■ **What to produce**
Give the number of lines in the entries below that contain "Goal". Write nothing besides it.

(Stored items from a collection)

━━━━━━━━━━━━━━━━━━━━━━━━━━━━━━

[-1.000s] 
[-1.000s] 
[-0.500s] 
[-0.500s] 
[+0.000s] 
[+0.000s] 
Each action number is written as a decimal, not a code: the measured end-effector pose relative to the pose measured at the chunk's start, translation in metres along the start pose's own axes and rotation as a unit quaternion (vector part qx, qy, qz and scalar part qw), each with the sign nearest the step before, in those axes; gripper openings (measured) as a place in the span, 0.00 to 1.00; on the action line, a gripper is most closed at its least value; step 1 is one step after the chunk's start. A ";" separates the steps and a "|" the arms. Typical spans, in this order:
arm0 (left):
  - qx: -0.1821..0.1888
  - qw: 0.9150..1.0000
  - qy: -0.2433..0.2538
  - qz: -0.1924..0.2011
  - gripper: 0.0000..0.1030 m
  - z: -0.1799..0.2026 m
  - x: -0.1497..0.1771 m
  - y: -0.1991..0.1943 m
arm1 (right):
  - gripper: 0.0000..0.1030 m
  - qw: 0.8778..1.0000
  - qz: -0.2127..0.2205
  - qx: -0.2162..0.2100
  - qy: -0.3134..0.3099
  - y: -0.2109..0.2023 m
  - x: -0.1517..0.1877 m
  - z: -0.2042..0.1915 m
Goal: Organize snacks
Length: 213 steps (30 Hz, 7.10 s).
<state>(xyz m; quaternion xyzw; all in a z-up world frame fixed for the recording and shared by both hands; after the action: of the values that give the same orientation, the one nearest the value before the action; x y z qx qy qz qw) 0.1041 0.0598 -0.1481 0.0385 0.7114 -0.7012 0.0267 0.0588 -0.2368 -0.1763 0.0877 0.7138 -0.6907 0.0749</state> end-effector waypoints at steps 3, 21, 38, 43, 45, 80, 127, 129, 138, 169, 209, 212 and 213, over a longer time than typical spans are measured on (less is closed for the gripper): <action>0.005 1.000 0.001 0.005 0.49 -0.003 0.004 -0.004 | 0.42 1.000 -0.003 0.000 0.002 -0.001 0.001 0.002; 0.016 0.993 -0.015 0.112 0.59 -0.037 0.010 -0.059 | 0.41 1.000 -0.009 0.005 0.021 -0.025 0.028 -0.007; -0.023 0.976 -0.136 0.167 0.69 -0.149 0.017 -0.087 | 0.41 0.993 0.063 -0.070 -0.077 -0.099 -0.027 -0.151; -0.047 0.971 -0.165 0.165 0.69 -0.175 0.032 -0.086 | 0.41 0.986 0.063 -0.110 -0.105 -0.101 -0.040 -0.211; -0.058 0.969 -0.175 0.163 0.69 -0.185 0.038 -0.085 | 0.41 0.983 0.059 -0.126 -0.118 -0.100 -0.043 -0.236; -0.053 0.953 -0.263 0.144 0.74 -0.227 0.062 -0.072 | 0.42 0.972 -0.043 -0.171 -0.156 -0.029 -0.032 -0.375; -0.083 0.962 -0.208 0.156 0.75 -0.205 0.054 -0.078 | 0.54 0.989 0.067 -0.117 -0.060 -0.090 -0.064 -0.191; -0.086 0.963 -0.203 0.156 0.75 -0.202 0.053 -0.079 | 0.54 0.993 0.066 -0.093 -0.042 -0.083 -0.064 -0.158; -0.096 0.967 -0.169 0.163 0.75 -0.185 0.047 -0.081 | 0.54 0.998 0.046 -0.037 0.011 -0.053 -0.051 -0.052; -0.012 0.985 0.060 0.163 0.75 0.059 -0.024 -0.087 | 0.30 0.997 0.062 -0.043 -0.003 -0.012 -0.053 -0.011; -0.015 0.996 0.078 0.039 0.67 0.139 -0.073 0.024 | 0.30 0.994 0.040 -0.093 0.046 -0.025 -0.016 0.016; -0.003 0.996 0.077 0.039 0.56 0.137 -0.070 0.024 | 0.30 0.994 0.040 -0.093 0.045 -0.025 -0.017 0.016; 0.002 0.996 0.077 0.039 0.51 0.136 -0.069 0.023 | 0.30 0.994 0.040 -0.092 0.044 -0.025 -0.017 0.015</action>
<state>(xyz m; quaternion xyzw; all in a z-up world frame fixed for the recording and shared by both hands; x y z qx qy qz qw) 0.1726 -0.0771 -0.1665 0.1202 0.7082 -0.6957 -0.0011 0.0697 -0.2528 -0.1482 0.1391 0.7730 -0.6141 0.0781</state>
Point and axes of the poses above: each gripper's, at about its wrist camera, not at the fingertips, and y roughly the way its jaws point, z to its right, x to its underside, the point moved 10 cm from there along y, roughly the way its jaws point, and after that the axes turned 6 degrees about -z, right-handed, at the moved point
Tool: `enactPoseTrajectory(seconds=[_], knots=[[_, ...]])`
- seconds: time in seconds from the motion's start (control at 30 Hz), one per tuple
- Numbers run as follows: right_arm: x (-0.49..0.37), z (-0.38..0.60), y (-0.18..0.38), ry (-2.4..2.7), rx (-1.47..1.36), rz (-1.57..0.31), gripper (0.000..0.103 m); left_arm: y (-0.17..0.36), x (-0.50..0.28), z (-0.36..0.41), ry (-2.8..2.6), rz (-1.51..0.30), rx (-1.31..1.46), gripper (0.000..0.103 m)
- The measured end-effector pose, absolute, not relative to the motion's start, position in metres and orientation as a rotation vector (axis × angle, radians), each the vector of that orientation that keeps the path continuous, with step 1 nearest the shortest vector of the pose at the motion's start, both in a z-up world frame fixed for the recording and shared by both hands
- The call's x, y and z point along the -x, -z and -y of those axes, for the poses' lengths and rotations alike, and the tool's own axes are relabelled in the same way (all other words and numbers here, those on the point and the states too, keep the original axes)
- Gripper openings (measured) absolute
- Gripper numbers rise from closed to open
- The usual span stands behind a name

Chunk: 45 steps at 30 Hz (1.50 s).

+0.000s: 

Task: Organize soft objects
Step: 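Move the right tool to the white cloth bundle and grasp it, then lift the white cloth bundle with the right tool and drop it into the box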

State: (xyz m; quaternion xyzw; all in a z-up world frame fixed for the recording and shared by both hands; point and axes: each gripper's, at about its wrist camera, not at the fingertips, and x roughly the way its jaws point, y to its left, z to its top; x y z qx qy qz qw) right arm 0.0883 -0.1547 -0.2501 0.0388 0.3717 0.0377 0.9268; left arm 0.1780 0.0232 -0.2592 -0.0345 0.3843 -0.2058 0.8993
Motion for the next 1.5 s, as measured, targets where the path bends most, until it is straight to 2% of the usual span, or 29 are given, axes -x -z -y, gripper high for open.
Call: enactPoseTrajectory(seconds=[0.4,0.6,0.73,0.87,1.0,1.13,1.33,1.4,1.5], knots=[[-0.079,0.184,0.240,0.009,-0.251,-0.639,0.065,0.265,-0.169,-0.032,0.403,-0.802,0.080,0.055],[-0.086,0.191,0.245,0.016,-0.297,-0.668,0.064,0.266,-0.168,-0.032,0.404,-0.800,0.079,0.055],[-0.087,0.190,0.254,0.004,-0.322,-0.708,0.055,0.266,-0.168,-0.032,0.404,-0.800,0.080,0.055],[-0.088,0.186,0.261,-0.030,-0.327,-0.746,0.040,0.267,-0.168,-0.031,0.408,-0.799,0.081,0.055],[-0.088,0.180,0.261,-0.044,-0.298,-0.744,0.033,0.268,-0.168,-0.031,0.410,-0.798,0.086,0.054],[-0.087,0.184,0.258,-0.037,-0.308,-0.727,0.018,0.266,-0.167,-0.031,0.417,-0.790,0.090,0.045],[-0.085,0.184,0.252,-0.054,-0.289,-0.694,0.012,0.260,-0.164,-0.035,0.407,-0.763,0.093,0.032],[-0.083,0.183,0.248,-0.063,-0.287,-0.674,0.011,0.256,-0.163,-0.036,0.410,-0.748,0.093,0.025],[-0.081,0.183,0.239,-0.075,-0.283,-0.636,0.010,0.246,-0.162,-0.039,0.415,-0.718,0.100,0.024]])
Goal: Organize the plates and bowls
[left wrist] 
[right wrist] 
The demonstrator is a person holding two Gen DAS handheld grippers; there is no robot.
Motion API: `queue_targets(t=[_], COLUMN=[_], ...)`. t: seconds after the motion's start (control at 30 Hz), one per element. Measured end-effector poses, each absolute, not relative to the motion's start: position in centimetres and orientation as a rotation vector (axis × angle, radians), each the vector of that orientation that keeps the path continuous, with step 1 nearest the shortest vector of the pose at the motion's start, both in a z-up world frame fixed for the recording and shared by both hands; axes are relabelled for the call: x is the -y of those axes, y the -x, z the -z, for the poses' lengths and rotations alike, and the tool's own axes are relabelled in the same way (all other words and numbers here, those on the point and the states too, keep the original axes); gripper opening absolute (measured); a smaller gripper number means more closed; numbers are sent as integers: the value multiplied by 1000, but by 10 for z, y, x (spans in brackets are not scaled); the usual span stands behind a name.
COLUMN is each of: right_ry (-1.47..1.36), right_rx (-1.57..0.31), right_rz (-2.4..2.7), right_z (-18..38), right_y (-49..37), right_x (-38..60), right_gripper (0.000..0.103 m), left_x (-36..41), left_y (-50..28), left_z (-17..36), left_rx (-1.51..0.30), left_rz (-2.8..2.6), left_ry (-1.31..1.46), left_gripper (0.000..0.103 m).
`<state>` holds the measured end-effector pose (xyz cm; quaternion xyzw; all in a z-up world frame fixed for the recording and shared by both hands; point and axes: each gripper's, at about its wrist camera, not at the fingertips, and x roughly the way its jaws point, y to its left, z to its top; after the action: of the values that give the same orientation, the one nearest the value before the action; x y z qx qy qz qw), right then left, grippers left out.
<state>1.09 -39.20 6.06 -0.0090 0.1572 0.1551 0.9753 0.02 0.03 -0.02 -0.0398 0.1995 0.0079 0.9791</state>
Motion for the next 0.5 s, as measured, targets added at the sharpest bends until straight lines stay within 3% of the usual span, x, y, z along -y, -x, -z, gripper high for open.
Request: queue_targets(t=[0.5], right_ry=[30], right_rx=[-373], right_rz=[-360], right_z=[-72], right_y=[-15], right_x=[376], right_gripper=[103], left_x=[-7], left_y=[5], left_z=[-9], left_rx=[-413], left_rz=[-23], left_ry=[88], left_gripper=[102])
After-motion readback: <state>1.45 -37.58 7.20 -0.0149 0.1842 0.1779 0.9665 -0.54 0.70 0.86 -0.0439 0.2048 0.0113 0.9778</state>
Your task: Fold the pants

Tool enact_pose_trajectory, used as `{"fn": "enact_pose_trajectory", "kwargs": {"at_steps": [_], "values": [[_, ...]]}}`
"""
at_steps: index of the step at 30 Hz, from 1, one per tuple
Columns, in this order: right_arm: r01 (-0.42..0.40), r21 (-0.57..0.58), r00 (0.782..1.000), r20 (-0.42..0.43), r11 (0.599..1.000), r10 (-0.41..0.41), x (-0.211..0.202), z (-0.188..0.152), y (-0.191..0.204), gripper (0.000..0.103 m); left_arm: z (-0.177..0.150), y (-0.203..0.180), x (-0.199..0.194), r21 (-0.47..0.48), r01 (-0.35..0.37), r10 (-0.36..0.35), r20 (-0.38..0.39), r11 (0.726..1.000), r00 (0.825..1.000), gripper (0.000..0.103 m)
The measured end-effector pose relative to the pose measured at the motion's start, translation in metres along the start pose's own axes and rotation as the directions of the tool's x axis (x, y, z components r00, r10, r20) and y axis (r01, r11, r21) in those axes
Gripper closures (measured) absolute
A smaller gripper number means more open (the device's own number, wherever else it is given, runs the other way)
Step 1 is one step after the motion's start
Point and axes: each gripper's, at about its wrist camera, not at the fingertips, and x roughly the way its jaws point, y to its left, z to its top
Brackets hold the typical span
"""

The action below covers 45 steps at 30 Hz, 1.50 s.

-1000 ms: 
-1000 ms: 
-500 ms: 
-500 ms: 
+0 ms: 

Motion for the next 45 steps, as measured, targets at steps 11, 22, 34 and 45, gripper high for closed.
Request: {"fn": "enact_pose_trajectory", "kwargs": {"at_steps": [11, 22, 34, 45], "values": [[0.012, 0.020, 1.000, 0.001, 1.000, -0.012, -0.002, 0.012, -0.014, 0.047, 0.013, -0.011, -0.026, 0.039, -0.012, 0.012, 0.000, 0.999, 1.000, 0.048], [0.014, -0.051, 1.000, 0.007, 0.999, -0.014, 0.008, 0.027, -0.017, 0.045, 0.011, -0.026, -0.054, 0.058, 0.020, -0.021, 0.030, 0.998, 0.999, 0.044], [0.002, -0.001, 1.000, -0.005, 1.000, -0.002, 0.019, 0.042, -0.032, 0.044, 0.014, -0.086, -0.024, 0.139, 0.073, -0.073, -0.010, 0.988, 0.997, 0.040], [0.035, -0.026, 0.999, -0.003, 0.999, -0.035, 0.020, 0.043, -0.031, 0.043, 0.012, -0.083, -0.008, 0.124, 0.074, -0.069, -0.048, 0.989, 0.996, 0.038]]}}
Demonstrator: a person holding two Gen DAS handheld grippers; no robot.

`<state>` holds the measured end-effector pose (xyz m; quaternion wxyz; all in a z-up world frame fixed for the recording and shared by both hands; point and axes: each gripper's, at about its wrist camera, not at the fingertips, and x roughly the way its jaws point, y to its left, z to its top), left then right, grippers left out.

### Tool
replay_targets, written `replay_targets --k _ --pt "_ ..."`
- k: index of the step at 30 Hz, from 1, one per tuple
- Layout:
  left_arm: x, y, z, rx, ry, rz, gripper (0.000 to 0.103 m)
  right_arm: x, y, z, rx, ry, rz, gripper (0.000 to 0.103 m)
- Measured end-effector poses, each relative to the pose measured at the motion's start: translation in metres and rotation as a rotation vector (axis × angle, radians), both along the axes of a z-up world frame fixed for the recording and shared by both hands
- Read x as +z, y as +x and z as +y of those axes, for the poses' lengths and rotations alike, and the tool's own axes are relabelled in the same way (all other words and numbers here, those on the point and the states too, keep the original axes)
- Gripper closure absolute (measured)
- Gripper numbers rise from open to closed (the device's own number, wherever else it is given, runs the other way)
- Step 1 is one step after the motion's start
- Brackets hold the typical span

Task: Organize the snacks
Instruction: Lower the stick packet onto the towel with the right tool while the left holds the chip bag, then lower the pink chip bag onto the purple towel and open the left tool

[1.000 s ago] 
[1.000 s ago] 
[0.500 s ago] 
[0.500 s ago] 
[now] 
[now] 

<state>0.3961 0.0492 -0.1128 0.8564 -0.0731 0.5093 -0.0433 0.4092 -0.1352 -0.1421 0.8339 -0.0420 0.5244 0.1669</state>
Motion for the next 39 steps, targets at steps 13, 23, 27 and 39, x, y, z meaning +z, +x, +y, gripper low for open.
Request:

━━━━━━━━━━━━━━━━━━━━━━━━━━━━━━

■ **Exercise response**
2